WORK INSTRUCTIONS: In the listing, determine how many lines contain "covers". The reply is that number alone.

INFORMATION GIVEN:
· · · · · · ·
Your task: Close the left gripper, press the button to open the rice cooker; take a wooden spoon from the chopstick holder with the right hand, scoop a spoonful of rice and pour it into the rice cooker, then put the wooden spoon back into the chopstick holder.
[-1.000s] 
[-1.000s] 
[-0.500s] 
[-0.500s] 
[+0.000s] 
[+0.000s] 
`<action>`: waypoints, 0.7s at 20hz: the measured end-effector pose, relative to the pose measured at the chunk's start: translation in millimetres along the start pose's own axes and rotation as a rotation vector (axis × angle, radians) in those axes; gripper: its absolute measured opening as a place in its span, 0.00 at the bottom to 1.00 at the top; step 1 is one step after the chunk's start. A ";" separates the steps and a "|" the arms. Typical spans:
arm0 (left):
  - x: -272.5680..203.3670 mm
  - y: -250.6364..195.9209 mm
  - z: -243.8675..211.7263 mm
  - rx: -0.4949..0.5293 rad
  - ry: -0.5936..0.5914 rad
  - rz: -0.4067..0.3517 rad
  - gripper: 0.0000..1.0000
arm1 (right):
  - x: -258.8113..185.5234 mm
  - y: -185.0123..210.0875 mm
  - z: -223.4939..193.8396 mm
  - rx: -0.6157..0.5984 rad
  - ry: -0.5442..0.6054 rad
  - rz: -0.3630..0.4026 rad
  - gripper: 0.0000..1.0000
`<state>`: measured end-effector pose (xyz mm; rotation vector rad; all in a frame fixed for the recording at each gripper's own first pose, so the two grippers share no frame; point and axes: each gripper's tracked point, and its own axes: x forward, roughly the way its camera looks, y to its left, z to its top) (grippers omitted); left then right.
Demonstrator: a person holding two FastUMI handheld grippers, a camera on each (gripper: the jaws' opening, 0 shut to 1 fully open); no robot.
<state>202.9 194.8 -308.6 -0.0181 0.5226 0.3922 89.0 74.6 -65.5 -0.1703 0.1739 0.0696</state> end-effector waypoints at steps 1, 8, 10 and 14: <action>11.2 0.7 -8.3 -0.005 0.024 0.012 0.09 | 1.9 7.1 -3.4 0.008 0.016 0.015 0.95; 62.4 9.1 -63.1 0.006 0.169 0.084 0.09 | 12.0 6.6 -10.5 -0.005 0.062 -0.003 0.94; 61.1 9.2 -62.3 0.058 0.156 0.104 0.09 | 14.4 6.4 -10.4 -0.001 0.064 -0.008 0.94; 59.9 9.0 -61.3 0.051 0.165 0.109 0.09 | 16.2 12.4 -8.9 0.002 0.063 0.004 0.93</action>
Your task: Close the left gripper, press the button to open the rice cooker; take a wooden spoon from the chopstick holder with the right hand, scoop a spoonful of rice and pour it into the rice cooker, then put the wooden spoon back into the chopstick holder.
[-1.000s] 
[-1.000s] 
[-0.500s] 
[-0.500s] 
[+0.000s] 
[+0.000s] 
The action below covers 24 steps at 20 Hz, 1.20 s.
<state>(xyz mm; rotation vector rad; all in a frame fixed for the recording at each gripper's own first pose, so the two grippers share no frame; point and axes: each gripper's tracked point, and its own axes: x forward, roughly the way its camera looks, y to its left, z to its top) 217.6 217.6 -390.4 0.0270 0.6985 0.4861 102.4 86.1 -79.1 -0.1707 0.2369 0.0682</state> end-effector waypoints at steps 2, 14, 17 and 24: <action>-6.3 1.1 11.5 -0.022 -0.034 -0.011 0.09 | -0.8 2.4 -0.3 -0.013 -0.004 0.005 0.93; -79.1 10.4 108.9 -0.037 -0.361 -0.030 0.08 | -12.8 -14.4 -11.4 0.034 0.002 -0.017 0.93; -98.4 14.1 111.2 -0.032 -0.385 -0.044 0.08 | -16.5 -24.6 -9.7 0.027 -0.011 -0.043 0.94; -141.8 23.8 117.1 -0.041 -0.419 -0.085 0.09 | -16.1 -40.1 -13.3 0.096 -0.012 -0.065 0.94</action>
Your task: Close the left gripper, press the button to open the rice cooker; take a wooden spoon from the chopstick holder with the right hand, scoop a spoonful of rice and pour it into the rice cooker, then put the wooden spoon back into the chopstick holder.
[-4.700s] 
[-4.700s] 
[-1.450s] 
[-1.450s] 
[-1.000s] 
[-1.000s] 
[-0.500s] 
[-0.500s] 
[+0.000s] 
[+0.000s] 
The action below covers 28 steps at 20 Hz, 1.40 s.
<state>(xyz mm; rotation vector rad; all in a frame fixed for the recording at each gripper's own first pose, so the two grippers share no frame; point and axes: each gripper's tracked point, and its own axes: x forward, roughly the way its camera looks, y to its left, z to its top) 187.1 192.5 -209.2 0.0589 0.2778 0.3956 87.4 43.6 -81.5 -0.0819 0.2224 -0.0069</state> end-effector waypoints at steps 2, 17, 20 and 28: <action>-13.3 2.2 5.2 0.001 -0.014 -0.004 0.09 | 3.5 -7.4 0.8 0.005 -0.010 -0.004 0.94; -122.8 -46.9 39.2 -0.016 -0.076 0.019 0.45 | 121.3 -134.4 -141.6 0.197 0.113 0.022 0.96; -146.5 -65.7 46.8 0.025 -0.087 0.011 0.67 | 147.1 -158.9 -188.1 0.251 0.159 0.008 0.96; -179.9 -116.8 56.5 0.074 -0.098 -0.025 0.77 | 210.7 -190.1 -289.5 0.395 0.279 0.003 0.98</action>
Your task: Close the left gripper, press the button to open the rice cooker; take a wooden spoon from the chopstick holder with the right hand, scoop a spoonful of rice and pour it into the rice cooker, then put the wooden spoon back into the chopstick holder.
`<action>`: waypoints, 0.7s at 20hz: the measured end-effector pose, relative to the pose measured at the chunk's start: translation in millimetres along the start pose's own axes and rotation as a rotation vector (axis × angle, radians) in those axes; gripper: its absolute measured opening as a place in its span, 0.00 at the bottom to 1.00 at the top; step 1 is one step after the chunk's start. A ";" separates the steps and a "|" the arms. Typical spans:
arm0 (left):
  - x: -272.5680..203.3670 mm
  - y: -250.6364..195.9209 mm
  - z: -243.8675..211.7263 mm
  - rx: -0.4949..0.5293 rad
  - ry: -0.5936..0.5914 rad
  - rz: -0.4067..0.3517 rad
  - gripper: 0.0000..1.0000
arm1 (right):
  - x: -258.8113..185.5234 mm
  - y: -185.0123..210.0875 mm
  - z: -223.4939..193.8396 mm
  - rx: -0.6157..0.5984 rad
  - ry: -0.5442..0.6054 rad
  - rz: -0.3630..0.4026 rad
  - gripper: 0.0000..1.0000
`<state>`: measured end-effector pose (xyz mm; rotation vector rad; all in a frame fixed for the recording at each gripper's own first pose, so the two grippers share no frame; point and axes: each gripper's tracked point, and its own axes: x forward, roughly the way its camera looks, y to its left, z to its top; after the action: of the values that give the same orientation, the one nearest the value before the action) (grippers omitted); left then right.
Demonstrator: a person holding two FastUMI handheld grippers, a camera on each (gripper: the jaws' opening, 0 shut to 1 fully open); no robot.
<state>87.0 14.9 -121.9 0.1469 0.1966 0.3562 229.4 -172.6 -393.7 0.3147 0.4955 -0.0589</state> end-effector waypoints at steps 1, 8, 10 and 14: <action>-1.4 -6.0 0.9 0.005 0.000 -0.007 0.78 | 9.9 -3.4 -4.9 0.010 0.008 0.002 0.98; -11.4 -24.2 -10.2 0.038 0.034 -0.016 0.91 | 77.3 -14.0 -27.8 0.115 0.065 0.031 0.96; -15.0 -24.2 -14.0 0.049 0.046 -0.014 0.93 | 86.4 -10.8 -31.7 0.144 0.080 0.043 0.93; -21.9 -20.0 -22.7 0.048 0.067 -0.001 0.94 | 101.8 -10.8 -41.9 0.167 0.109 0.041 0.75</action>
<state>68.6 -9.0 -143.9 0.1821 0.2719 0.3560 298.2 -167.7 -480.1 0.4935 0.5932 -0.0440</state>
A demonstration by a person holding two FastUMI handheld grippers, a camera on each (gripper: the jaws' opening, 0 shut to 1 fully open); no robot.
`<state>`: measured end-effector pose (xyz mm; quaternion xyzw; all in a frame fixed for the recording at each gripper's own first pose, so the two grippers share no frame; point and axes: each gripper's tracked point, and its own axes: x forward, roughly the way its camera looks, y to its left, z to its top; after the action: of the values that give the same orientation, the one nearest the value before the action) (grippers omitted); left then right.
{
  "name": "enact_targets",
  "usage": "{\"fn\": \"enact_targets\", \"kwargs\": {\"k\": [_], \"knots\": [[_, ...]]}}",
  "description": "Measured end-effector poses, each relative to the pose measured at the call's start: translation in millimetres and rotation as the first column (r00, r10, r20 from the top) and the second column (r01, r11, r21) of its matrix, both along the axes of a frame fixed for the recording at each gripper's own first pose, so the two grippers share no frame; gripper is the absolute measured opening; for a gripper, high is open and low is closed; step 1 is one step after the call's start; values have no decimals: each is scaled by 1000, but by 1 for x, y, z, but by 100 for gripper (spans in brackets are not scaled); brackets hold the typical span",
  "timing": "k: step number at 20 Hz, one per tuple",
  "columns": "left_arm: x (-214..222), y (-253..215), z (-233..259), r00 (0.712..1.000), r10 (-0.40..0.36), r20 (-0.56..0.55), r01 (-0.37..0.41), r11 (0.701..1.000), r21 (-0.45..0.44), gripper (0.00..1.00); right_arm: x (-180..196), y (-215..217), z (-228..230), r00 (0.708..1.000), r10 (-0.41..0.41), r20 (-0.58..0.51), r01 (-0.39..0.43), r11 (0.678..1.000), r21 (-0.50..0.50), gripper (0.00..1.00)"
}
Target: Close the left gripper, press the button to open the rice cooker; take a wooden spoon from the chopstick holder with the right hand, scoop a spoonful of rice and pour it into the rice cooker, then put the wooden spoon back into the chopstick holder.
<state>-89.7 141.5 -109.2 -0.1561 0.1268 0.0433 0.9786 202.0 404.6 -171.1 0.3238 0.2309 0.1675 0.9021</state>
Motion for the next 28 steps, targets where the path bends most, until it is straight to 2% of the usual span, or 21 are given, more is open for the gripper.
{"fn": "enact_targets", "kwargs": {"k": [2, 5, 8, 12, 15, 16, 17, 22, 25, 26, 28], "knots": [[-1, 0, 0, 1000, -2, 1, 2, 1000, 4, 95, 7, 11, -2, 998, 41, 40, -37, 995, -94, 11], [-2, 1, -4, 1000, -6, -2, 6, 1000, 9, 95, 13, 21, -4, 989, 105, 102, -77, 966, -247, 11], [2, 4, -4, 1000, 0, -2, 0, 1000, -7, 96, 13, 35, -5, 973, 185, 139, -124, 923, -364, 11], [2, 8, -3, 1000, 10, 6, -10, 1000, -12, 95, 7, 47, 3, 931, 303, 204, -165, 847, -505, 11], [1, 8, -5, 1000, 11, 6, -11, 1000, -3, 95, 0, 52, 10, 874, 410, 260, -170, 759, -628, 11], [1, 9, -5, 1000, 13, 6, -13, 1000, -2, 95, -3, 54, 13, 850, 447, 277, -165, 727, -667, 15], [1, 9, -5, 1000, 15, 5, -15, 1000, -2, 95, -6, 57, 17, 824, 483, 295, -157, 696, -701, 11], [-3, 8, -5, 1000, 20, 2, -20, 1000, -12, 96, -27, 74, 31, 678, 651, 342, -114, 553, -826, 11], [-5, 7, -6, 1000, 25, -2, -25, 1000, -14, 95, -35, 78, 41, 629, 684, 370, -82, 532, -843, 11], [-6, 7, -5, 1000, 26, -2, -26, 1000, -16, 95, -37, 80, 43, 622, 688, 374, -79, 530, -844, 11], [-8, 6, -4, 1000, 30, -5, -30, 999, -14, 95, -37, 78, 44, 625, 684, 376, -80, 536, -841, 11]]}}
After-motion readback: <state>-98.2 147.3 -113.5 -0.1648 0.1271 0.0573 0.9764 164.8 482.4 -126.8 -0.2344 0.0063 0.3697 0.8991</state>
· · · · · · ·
ANSWER SECTION: 2